- Siege of Tripoli (1705): Part of the Revolutions of Tunis
| Date | 19 January 1705 |
| Location | Tripoli, Libya |
| Result | Tripolitanian victory |

Belligerents
- Ottoman Tripolitania: Ottoman Tunisia

Commanders and leaders
- Bosnak Ismail Pasha: Ibrahim al-Sharif †

= Siege of Tripoli (1705) =

1705 Tunisia siege of Tripoli

The Siege of Tripoli was initiated by the Tunisian bey, Ibrahim al-Sharif, who attempted to "wreak his wrath" on the population of Tripoli.
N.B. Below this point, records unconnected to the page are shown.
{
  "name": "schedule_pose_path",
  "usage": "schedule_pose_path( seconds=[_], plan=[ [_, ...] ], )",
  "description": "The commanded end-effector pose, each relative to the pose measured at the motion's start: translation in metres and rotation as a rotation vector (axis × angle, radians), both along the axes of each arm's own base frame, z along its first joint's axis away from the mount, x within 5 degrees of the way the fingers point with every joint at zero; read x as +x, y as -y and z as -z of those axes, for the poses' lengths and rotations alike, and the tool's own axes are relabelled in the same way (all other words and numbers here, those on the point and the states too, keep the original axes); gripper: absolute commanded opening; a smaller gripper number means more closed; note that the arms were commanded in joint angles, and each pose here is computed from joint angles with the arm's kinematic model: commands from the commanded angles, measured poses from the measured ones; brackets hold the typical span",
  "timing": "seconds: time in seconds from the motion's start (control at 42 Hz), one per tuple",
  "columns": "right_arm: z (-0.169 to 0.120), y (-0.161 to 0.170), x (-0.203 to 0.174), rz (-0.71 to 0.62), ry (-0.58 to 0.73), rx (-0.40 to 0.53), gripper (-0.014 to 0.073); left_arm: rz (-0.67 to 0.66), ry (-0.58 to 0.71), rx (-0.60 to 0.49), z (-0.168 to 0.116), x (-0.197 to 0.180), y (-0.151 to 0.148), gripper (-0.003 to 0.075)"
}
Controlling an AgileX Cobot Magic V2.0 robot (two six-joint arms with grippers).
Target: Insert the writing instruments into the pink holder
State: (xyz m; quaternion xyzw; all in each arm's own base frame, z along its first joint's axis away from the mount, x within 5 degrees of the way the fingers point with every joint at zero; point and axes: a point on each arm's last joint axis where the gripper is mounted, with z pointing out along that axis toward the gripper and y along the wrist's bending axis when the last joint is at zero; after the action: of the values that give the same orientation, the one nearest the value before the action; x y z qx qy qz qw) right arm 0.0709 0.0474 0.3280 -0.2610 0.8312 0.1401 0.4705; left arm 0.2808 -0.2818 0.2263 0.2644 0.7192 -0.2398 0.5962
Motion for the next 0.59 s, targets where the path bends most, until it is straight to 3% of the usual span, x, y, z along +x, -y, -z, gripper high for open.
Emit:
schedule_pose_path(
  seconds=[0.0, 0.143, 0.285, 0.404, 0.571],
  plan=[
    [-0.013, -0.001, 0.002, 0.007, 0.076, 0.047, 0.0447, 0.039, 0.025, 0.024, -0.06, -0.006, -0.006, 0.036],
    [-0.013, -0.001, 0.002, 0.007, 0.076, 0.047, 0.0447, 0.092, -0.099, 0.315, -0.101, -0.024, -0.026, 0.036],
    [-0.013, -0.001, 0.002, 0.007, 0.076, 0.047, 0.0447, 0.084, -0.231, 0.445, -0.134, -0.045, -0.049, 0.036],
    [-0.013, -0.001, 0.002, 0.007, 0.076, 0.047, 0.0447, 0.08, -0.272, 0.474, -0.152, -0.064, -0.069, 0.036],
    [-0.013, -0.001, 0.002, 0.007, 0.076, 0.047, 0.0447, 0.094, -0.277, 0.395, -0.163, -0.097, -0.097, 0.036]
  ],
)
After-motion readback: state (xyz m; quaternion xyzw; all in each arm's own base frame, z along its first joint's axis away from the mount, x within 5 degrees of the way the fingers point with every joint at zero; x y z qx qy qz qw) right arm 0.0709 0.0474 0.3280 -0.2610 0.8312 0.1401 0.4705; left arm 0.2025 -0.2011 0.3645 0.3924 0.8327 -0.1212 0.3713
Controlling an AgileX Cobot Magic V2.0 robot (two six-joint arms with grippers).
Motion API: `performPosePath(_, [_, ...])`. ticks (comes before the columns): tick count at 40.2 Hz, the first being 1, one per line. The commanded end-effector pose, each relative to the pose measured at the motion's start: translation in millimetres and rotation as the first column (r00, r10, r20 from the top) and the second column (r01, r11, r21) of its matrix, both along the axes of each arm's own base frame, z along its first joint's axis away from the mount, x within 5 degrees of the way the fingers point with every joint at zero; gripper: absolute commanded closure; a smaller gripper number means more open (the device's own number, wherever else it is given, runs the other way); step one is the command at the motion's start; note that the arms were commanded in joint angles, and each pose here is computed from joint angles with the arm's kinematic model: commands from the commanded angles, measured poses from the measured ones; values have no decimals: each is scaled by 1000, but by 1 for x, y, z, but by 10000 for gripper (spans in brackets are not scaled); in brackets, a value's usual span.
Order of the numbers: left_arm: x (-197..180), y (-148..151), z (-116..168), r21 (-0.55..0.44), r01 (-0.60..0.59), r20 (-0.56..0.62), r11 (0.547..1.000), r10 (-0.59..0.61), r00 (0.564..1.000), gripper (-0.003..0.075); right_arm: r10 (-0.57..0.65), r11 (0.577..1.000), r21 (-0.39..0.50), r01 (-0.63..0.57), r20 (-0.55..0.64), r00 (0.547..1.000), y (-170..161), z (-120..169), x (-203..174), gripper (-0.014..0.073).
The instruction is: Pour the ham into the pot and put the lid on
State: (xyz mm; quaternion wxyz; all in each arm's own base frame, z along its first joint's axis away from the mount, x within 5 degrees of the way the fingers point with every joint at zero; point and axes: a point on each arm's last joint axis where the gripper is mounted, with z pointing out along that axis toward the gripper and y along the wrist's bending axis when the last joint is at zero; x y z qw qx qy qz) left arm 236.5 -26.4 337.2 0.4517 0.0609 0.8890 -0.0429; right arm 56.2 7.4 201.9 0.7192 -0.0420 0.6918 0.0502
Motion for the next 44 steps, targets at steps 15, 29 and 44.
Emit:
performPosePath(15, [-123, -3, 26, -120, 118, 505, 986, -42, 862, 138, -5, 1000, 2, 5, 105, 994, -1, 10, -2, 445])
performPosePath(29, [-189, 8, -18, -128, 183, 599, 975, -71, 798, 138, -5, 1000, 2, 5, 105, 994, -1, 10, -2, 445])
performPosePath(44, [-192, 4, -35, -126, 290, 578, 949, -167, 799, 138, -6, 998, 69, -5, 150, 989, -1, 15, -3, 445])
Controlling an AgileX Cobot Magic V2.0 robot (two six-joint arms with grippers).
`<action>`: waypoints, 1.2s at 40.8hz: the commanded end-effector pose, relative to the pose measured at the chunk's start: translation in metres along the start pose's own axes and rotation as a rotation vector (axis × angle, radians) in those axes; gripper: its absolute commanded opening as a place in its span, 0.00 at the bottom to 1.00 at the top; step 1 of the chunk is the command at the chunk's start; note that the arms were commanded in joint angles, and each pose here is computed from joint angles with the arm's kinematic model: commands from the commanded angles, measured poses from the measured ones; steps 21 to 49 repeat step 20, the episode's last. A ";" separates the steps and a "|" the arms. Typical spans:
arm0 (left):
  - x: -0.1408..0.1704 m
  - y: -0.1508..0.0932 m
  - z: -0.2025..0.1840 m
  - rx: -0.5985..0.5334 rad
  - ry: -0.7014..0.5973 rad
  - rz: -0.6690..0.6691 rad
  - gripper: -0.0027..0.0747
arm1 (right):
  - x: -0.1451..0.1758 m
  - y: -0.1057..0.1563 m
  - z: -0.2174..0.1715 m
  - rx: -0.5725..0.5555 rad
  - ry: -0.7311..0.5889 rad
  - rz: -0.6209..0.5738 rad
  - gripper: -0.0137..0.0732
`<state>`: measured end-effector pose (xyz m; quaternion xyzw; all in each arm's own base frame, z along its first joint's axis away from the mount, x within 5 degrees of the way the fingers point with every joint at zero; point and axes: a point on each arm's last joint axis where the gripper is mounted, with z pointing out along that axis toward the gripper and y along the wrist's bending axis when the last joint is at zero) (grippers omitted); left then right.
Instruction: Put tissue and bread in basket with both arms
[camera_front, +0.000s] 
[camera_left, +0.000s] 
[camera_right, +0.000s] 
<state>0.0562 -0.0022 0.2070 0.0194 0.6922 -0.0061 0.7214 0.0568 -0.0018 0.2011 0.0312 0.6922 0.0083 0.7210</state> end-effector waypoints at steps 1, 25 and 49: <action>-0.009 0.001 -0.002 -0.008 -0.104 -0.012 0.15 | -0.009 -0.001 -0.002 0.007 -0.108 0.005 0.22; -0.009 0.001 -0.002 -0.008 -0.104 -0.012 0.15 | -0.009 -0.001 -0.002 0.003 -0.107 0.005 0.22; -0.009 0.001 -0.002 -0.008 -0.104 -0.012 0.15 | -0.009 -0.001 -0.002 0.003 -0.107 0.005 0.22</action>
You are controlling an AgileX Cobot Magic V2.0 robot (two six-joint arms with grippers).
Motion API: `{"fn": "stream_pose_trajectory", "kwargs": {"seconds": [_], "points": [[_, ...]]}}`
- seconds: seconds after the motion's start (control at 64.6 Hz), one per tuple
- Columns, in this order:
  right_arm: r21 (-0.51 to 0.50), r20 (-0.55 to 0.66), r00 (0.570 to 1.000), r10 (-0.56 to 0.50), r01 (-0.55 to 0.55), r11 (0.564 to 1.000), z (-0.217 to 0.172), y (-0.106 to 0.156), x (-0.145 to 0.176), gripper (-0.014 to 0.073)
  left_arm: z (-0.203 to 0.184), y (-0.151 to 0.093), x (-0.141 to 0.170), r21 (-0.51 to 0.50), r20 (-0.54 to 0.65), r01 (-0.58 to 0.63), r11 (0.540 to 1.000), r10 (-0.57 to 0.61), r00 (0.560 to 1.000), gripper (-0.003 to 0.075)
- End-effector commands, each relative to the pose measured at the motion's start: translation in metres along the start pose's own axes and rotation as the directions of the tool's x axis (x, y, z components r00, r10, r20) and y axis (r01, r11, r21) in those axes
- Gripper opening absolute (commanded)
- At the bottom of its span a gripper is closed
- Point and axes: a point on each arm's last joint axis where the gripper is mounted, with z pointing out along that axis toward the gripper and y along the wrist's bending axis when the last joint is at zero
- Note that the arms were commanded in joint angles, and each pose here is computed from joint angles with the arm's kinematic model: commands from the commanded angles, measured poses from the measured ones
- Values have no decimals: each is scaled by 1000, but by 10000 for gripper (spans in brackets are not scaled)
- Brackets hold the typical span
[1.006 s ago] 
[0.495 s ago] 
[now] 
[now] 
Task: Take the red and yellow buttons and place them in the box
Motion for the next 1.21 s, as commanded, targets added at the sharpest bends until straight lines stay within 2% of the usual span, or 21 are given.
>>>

The siege proved unsuccessful as Tunisian troops withdrew from Tripoli.

==Prelude==
The conflict was triggered by the capture of a ship that was transporting gifts from the governor of Egypt to the Bey of Tunisia by Tripolitania pirates. This incident deeply offended Ibrahim Al-Sharif, a deeply unpopular bey who had risen to power after assassinating Murad III Bey and his family in 1702.

==Siege==
In response to this perceived slight, Ibrahim Al-Sharif directed his forces towards Tripoli, specifically targeting Khalil Bey, the son-in-law of the ruler of Tripolitania. The siege was characterized by Ibrahim's intention to unleash his fury upon the entire population of Tripoli, causing fear to spread among the inhabitants, including the French, whose consul fled the city in the face of the advancing threat.

==Conclusion==
In an effort to defend the city, the Jewish community actively participated in fortifying Tripoli's defenses, while Ibrahim's soldiers simultaneously pillaged several nearby villages. Despite the initial aggression, the defenders managed to repel Ibrahim's troops, leading to his eventual retreat and the lifting of the siege.